EXERCISE REQUIREMENTS = Each record that follows is to be reproduced character for character, pictures excepted.

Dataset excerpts
┌──
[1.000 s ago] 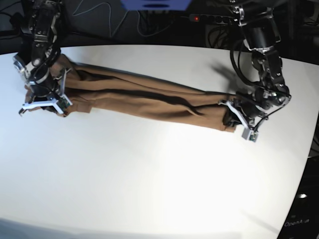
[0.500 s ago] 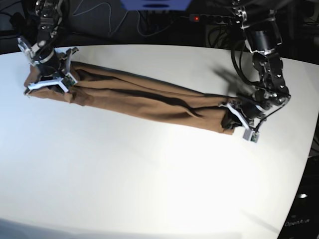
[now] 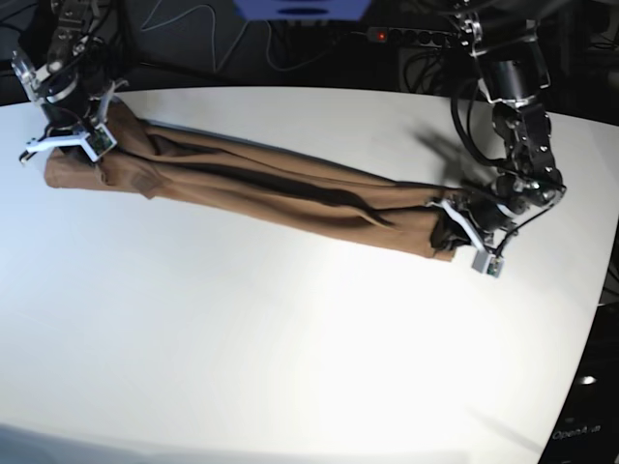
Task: Fold the T-shirt properly
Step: 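Drag the strip end held by the right gripper outward to straighten it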
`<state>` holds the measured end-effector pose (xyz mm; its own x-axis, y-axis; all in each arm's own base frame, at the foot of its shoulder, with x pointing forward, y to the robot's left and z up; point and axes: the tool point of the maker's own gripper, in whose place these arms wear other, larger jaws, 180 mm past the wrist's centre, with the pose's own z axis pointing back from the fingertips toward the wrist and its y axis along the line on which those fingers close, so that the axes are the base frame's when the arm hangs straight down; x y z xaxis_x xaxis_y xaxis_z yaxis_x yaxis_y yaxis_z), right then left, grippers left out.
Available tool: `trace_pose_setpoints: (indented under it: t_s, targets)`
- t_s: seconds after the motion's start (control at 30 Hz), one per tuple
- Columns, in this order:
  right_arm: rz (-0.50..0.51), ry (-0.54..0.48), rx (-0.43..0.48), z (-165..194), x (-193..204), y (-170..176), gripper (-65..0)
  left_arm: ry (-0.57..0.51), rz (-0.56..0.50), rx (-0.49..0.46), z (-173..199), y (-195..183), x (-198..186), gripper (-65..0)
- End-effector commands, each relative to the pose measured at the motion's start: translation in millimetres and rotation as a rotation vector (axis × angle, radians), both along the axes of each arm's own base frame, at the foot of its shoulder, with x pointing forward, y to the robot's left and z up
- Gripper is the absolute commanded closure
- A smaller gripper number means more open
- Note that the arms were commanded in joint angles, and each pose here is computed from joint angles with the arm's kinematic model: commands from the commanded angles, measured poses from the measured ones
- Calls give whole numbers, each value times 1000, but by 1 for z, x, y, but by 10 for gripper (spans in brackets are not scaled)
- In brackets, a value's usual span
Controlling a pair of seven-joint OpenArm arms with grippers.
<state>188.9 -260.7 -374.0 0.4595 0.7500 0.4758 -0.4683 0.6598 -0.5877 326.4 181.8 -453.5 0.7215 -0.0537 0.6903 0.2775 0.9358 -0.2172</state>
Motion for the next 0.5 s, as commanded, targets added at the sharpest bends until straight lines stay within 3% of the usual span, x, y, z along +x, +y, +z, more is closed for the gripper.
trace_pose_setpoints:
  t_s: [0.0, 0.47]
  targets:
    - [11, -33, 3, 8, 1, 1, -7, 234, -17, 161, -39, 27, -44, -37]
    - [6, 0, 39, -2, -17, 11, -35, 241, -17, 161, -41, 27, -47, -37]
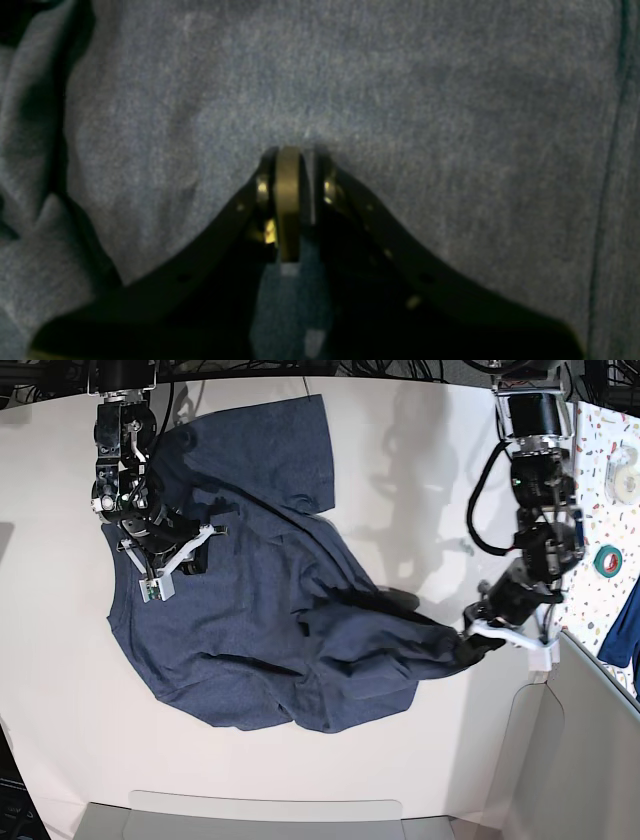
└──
THE COMPLETED TASK =
[1.000 s ago] 
[0.500 s ago] 
[now] 
Task: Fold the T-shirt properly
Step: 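Drag the strip end held by the right gripper outward to straighten it
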`<state>` holds the measured end-effector pose (xyz mm; its own x-axis, y-axis; all in each arm's own base frame, at the foot of its shoulder, with x pointing forward, y to the robot's left and z up; point and axes: the tool point of the maker's own gripper, in whose place these arms wear other, larger jaws, 180 mm past the wrist's centre, with the pose's own z axis pointing back from the fingertips toward the wrist and its y axis along the line on which those fingers close, so that the axes are the base frame's when the arm hangs straight down; x y z xaxis_x xaxis_y xaxis_z yaxis_x yaxis_y yaxis_z), right then left, grippers left out.
Available tool: `trace_pose_setpoints: (indented under it: t_s, targets)`
- t_s: seconds after the motion's start (control at 30 Hz), one per tuple
- Columns, in this order:
  right_arm: rz (-0.50..0.51), ry (-0.54..0.48), rx (-0.43..0.48), z (-165..194), x (-193..204), y (-170..176), gripper (-65..0)
  left_arm: ry (-0.57..0.51), rz (-0.56..0.50), rx (-0.49..0.46), z (-173..199), y (-195..183), x (-198..186), gripper (-65..0)
- End-effector commands, each relative to the pose measured at the motion's start: translation in millimetres and rotation as a rotation vector (axis × angle, radians), both along the axes of each arm's own base frame, at the foot of its shoulder, with x pointing forward, y to the robot's left and z up
- Gripper is the absolute commanded closure
- A smaller gripper number means more open
- Note that the arms were commanded in joint angles, and each pose here is computed from joint angles with the arm's kinematic model: commands from the commanded angles, measured poses from the measured ones
- Calls give whole numbers, each value times 1000, but by 1 for z, x, y, but by 10 for gripper (spans in brackets are not scaled)
- In brackets, a value's usual span
Controlling a pair of seven-joint OpenArm arms with grippers.
<state>188.9 -260.7 -374.0 0.4595 0.7500 0.4758 -0.4683 0.6598 -0.5877 326.4 181.8 -453.5 0.7215 -0.0537 0.6903 0.2775 0.9358 -0.2172</state>
Motion for the next 0.5 s, as commanded, targets added at the sharpest bends until straight lines stay within 3% of the usual span, x, y, z along +x, +y, +z, more is closed for the gripper.
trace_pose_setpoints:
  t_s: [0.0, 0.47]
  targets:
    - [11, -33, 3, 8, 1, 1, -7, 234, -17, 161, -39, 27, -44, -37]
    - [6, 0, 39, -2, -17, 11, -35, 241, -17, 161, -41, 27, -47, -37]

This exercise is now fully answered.